Sobre las mujeres hablando en la iglesia, el Hermano Branham enseñó que deben guardar silencio en lo que respecta a ejercer autoridad o interrumpir el orden, y que su cabello largo es su velo y señal de sujeción. Él insistió en que la mujer no debe tener parte en los asuntos de gobierno o ministerio público de la iglesia, pues eso quebranta el orden apostólico. Evidencia: [LA ESCRITURA EN LA PARED — 58-0309M: ¶58–¶65]; [Orden De La Iglesia — 63-1226: ¶32–¶34; ¶138–¶143].
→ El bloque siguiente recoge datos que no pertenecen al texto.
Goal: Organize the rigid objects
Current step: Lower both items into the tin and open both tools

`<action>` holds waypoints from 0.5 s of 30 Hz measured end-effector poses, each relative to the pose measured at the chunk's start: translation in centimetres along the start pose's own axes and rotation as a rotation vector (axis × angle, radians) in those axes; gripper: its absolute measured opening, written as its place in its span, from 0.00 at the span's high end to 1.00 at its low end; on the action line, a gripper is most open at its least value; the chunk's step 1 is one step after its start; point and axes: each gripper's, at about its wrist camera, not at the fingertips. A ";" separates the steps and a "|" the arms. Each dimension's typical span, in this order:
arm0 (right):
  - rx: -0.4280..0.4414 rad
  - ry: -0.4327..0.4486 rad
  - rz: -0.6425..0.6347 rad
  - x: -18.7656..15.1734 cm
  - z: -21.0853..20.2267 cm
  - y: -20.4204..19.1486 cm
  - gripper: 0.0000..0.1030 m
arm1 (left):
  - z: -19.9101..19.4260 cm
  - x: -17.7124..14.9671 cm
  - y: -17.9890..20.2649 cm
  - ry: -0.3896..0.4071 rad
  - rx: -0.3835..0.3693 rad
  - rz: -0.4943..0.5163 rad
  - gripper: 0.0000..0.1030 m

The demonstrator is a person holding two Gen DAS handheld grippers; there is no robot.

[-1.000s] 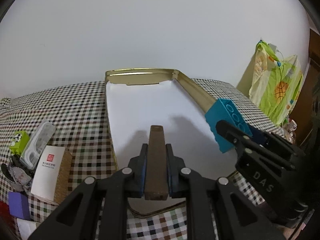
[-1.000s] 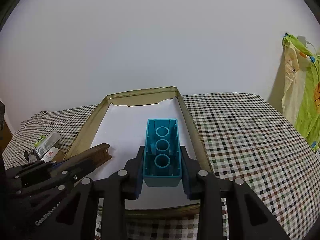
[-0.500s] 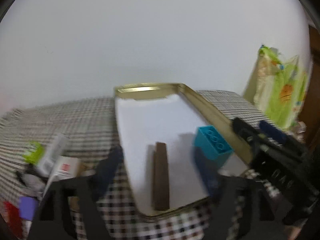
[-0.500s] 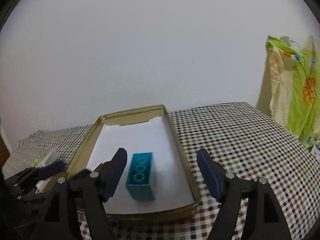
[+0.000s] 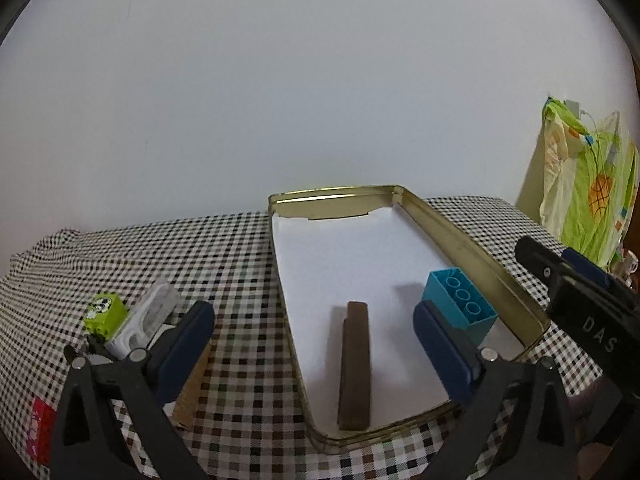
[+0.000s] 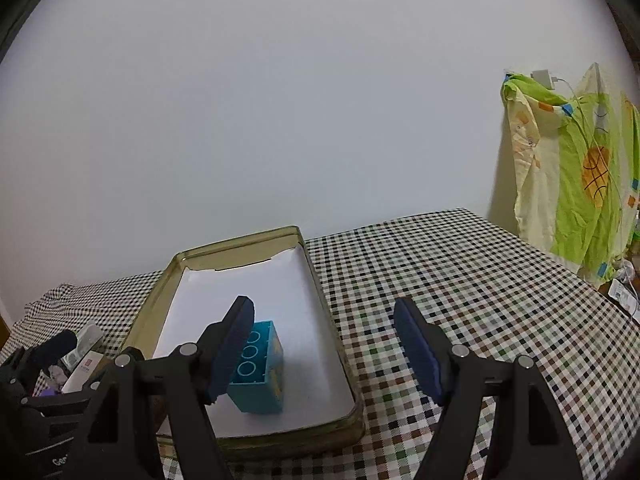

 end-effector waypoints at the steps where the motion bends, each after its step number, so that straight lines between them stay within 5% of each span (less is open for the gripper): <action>1: -0.003 0.004 0.000 0.0 -0.1 0.0 0.28 | 0.0 -0.1 0.1 0.000 0.002 0.001 0.02; 15: -0.017 -0.006 -0.018 0.0 0.2 0.0 0.28 | 0.0 -0.2 0.1 0.005 0.006 0.003 0.02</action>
Point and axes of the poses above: each gripper's, at about its wrist camera, not at the fingertips, and z roughly the way its jaws point, y to its right, x to its top, and after that the axes turned 10 degrees about -z, right-handed
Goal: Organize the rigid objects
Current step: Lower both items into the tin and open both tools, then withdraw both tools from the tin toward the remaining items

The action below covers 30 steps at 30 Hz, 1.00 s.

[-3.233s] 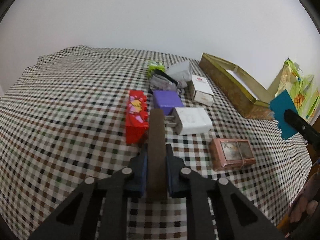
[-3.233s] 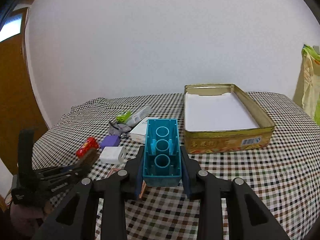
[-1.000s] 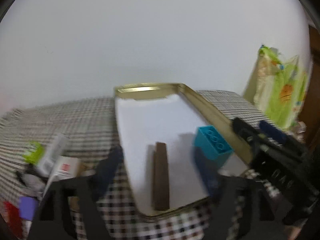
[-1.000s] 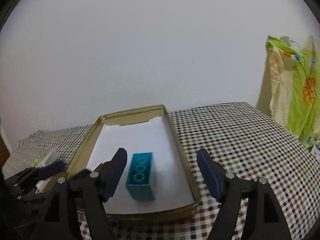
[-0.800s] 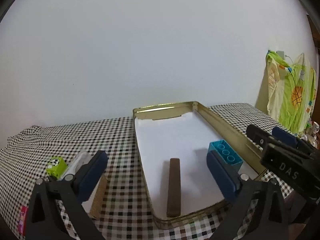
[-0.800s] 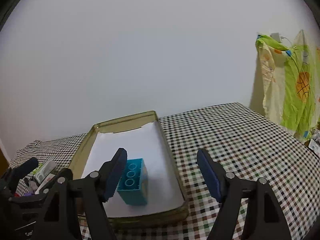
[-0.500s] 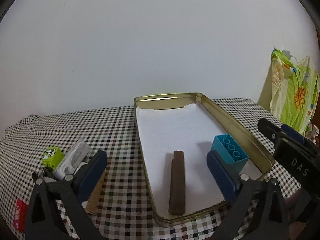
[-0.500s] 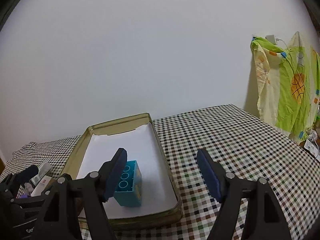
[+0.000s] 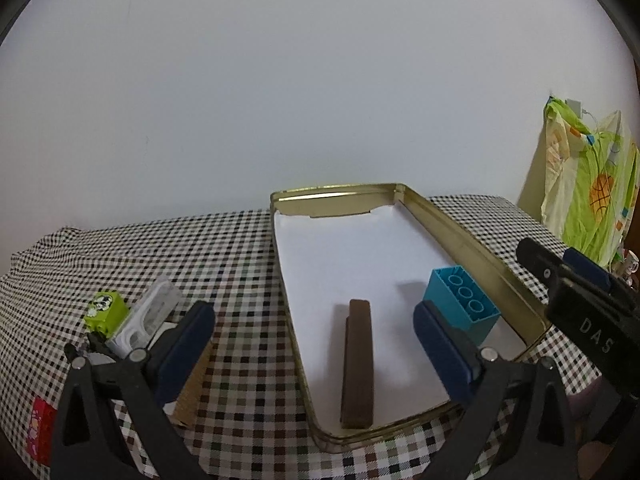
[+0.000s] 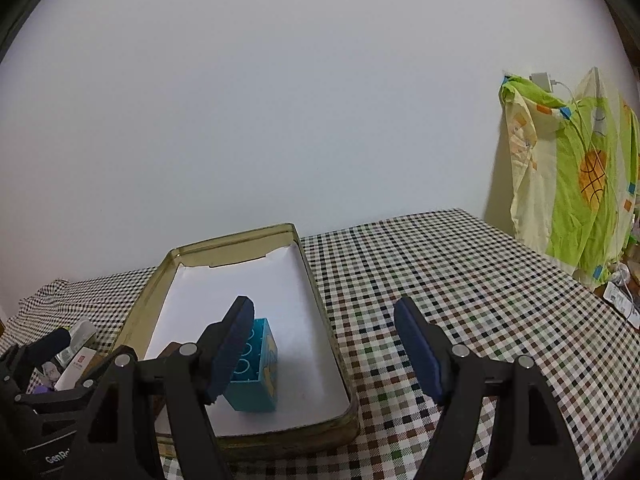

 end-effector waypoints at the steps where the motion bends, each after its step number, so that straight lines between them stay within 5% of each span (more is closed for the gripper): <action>1: -0.002 0.002 0.000 0.0 0.0 0.0 0.28 | 0.0 0.0 0.0 0.000 0.000 -0.001 0.02; 9: 0.007 -0.017 0.016 -0.1 0.4 0.2 0.27 | 0.5 -0.2 -0.5 -0.045 -0.014 -0.038 0.02; 17: -0.028 -0.002 0.027 -0.4 -0.2 0.4 0.27 | 0.2 -0.8 -0.3 -0.011 0.016 0.001 0.02; 30: -0.082 0.012 0.012 -1.2 -2.5 -0.8 0.27 | -4.1 -1.9 -2.0 0.097 -0.054 0.029 0.02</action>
Point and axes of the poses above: each gripper's, at about its wrist camera, not at the fingertips, and z roughly the way its jaws point, y to its right, x to its top, and after that the axes turned 10 degrees about -z, right-handed
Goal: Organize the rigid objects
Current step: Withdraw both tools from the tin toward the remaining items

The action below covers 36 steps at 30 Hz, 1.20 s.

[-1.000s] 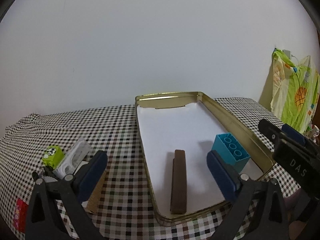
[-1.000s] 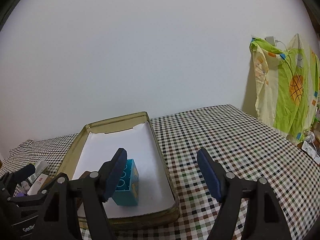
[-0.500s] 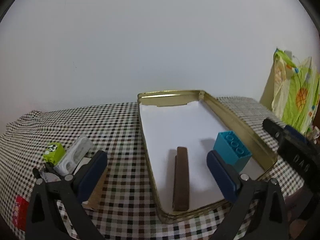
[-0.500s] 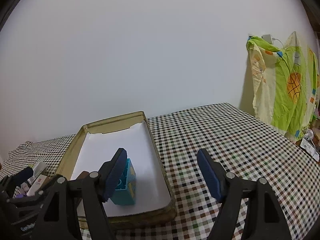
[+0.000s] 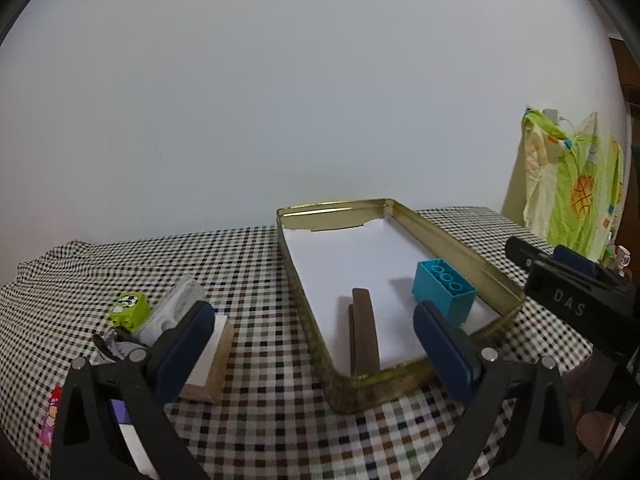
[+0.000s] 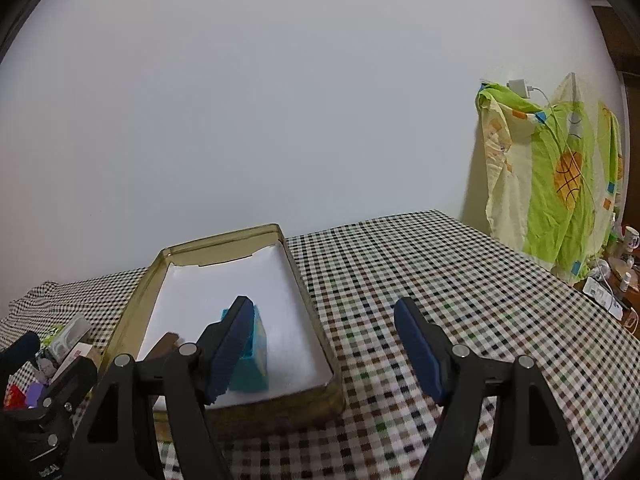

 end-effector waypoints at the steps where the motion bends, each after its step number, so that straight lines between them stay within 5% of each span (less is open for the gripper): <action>1: -0.006 0.004 0.007 -0.1 -0.4 -0.1 0.27 | -0.3 0.0 -0.2 0.003 -0.002 -0.001 0.02; 6: -0.033 0.081 0.010 -0.9 -3.3 -0.7 0.19 | -1.0 -0.3 -2.1 -0.014 0.000 -0.035 0.02; 18: 0.100 0.047 0.057 -2.0 -5.8 -3.7 0.19 | -3.3 -1.8 -9.7 -0.130 0.033 -0.217 0.02; 28: 0.266 -0.101 0.108 -3.8 -5.8 -6.8 0.19 | -6.9 -2.9 -17.3 -0.147 0.185 -0.234 0.02; 36: 0.406 -0.246 0.017 -5.2 -6.4 -12.6 0.19 | -8.6 -3.8 -21.3 -0.187 0.281 -0.232 0.02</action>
Point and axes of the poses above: each gripper's, at about its wrist camera, not at the fingertips, and z roughly the way its jaws point, y to its right, x to its top, and after that the axes turned 10 degrees about -z, right-handed
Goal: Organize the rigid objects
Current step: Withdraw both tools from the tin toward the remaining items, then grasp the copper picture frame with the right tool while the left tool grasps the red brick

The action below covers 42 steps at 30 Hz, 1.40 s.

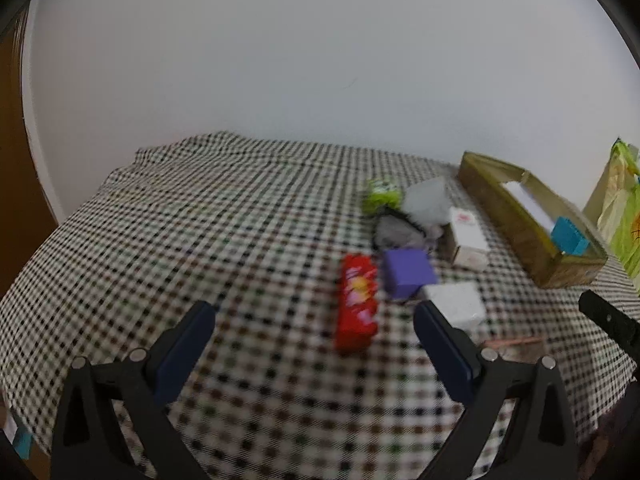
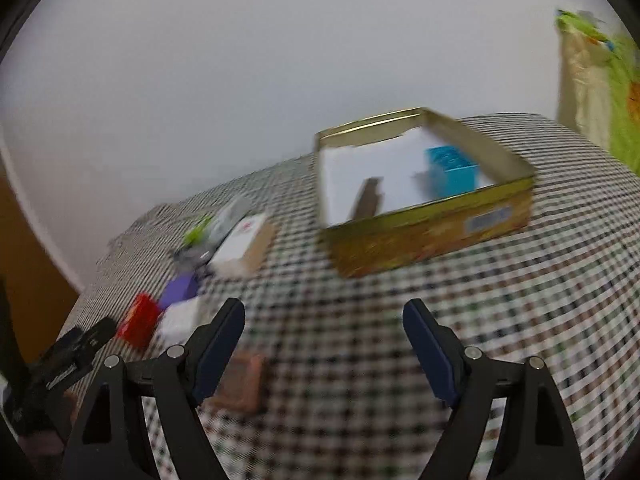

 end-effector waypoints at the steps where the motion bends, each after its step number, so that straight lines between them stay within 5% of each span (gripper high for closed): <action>1: 0.008 -0.012 -0.010 -0.2 0.0 -0.7 0.19 | 0.0 -0.1 -0.3 -0.007 0.001 -0.006 0.02; 7: 0.076 -0.166 -0.054 -1.6 1.7 -5.1 0.19 | 0.3 -0.5 -1.4 -0.031 0.017 -0.017 0.02; 13: 0.056 -0.238 -0.123 -2.3 3.5 -8.4 0.18 | 0.3 -0.6 -1.7 -0.044 0.008 -0.020 0.02; 22: -0.067 -0.265 -0.241 -2.8 4.6 -10.9 0.18 | 0.3 -0.4 -2.2 -0.052 0.000 -0.049 0.02; 33: -0.012 -0.202 -0.211 -2.6 3.3 -9.6 0.22 | 0.8 0.0 -0.7 -0.053 -0.030 0.002 0.02; 37: -0.013 -0.143 -0.178 -2.3 2.0 -8.4 0.22 | 1.5 0.8 0.7 -0.043 -0.040 0.044 0.22; 42: -0.025 -0.138 -0.179 -2.1 1.6 -7.7 0.22 | 3.9 1.4 2.2 -0.117 -0.039 0.064 0.33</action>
Point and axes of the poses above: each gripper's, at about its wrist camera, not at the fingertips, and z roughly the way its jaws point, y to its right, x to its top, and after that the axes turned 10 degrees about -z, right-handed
En cuanto al orden de la iglesia, él explicó que los dones y ministerios deben operar uno a la vez, con sujeción, y que las mujeres no deben ministrar públicamente ni tener autoridad. Los diáconos guardan el orden, el pastor supervisa lo espiritual, y todo debe sujetarse a la Palabra para evitar confusión. Él advirtió que permitir que las mujeres actúen fuera de este orden muestra debilidad espiritual y abre la puerta a la inmoralidad. Evidencia: [Orden De La Iglesia — 63-1226: ¶32–¶34; ¶138–¶143]; [OH SEÑOR, SOLO UNA VEZ MÁS — 63-0628M: ¶103–¶109]; [LA UNIDAD — 62-0211: ¶127–¶129].
Estas enseñanzas aparecen repetidamente cuando él confronta la decadencia moral de las iglesias pentecostales y la influencia de la liberación moderna que, según él, aleja a las mujeres de Cristo.
“Una mujer Cristiana, predicadora, envió a una niña aquí el otro día… Ella dijo: ‘¡Oh, Hermano Branham, Ud. es de pensamiento anticuado! Nuestra pastora libera a las mujeres’. Yo dije: ‘¿De qué las libera?’. Ellos las están liberando de Cristo y de la decencia común.”
[LA ESCRITURA EN LA PARED — 58-0309M: ¶99–¶103]
“Ahora ella dice aquí… ‘él está en contra de mujeres predicadoras’… ‘Ahora él dijo: Las mujeres no deberían de tener autoridad sobre el hombre’.”
[Untitled — 65-0815: ¶46–¶51]
“¿Cómo puedo enseñarles álgebra cuando ni siquiera se saben el ABC?… Que aprendan el ABC primero.” (refiriéndose a corregir primero el desorden de las mujeres antes de temas mayores).